A Quantum Constraint Generation Framework for Binary Linear Programs
András Czégel, Boglárka G. -Tóth
TL;DR
Addressing binary linear programs with quantum optimization, the paper introduces a quantum-informed classical constraint-generation framework that relaxes the problem into a QUBO/Ising Hamiltonian, uses a quantum subroutine to sample potential solutions, and iteratively adds constraint coupling terms based on observed violations.

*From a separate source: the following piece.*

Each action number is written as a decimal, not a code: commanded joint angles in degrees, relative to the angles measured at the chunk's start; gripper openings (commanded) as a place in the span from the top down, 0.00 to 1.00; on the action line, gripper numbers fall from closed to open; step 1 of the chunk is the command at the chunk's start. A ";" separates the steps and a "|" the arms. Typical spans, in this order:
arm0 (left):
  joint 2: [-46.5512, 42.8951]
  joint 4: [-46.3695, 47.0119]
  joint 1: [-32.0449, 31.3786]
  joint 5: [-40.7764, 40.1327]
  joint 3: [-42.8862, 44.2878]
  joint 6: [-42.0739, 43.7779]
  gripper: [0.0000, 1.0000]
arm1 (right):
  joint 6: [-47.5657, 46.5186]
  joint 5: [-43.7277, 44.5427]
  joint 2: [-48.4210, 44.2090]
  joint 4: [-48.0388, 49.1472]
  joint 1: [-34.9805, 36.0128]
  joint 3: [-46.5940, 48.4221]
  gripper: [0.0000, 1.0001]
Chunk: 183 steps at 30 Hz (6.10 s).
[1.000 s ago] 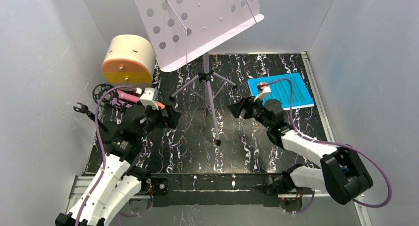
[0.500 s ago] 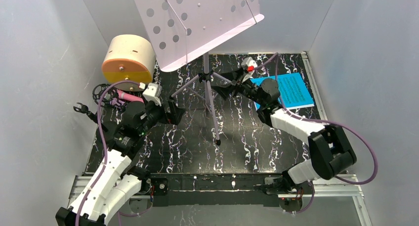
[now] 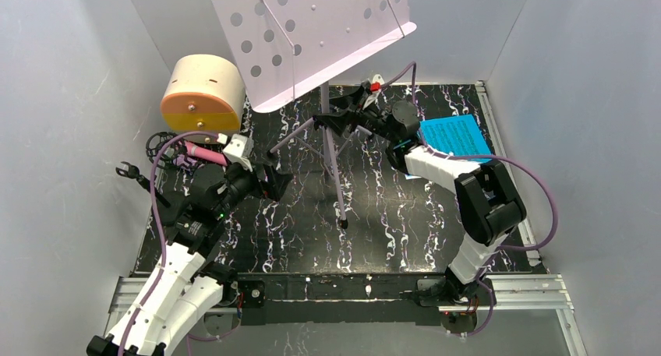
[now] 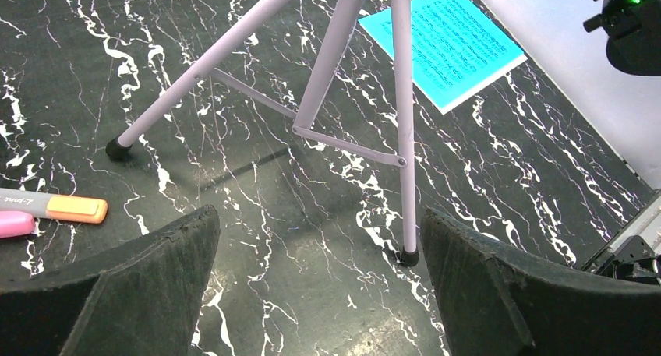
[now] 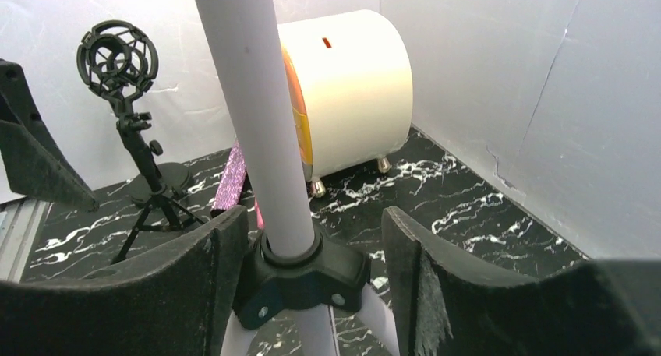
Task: Pack up the instrument practice props
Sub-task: Adjust the music stand at the center of the board, then unscrew the knob on the music stand.
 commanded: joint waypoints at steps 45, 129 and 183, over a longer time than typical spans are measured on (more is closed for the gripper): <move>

It formalizes the Relaxed Quadratic Program (RQP) and Relaxed Problem Hamiltonian (RPH), defines a violation-score mechanism with a tunable threshold, and demonstrates on small weighted exact-set-cover instances that the approach yields higher feasibility and often better objective values than a plain quantum baseline. Theoretical results discuss the tradeoff between relaxation simplicity and Hamiltonian hardness, showing monotonic growth in Hamiltonian terms and improved feasibility across iterations, with proofs in the Appendix. Practically, the framework provides a modular, hardware-agnostic path to hybrid quantum-classical ILP solving that can scale with advances in quantum hardware and improvements in the underlying quantum subroutine.
Abstract
We propose a new approach to utilize quantum computers for binary linear programming (BLP), which can be extended to general integer linear programs (ILP). Quantum optimization algorithms, hybrid or quantum-only, are currently general purpose, standalone solvers for ILP. However, to consider them practically useful, we expect them to overperform the current state of the art classical solvers. That expectation is unfair to quantum algorithms: in classical ILP solvers, after many decades of evolution, many different algorithms work together as a robust machine to get the best result. This is the approach we would like to follow now with our quantum 'solver' solutions. In this study we wrap any suitable quantum optimization algorithm into a quantum informed classical constraint generation framework. First we relax our problem by dropping all constraints and encode it into an Ising Hamiltonian for the quantum optimization subroutine. Then, by sampling from the solution state of the subroutine, we obtain information about constraint violations in the initial problem, from which we decide which coupling terms we need to introduce to the Hamiltonian. The coupling terms correspond to the constraints of the initial binary linear program. Then we optimize over the new Hamiltonian again, until we reach a feasible solution, or other stopping conditions hold. Since one can decide how many constraints they add to the Hamiltonian in a single step, our algorithm is at least as efficient as the (hybrid) quantum optimization algorithm it wraps. We support our claim with results on small scale minimum cost exact cover problem instances.